I used a fixture to create a single survey instance that can be used in both test functions in test_survey.py
I’ll need to import it because we’re using a special function, called a decorator, provided by pytest. This decorator, @pytest.fixture, is applied to a new function named car_survey(). This function creates a new AnonymousSurvey object and returns it.
Each test function now has a new parameter named car_survey. When a test function’s parameter matches the name of a function decorated with @pytest.fixture, pytest automatically runs that function (the fixture) and provides the return value to the test. In this case, car_survey() supplies both test_store_single_response() and test_store_three_responses() with a ready-made car_survey object.
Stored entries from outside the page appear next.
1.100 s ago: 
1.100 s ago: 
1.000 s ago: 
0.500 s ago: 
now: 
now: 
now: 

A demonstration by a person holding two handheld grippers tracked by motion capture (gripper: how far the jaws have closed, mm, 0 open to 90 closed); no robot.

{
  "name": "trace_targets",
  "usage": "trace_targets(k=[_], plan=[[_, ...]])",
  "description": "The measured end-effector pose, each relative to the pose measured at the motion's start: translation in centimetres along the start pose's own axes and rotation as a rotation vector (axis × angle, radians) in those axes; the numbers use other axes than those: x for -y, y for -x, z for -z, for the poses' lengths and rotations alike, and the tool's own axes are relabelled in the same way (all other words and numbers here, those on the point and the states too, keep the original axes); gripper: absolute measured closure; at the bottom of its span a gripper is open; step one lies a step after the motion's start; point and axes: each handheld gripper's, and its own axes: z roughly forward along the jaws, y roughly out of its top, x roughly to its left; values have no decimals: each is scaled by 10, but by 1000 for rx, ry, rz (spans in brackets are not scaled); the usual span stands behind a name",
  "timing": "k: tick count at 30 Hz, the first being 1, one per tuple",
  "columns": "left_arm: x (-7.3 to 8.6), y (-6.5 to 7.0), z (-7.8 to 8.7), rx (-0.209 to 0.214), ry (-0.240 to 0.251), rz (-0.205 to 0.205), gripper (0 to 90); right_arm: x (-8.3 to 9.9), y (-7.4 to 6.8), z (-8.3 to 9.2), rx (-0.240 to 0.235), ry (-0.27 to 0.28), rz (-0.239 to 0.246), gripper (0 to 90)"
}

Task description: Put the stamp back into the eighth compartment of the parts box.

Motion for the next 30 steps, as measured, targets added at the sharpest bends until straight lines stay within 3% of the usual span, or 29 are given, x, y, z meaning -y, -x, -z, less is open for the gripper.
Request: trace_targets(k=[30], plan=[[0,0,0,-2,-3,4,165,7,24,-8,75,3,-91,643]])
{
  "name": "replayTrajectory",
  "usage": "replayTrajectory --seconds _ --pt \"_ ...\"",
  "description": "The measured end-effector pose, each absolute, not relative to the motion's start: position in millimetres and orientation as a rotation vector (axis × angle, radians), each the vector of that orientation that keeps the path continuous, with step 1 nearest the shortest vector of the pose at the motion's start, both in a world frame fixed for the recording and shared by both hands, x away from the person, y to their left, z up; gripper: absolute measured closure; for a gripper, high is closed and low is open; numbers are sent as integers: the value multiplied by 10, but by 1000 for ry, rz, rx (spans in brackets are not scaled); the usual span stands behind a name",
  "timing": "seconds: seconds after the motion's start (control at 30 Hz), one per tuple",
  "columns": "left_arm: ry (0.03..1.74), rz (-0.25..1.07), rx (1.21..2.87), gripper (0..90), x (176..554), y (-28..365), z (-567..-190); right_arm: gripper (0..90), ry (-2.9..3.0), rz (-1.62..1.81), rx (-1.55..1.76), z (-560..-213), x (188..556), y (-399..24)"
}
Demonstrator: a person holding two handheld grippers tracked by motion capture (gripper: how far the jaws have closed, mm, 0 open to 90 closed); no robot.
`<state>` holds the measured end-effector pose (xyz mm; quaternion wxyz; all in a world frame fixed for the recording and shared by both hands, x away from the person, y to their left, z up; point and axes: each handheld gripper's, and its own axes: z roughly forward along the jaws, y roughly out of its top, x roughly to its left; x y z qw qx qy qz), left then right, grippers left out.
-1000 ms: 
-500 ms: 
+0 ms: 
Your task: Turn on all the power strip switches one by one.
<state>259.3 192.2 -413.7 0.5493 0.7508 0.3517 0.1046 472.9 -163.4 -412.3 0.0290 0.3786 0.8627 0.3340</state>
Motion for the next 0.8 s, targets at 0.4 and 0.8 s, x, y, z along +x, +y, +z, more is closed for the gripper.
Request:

However, I noticed that two lines have been removed from each test: the ones defining the question and creating the AnonymousSurvey object.
What if I decide to run both tests again? Both tests will still pass. These tests become especially valuable when I modify AnonymousSurvey to handle multiple responses per person. By running these tests after making changes, I can ensure that the ability to store single and multiple responses remains intact.
Going through the first part of Python Crash Course has been an amazing experience! I became reacquainted with concepts I knew and learned a few that were brand new to me. From here, I’ll begin to build projects. I am super excited about it and I can’t wait to post them on this site.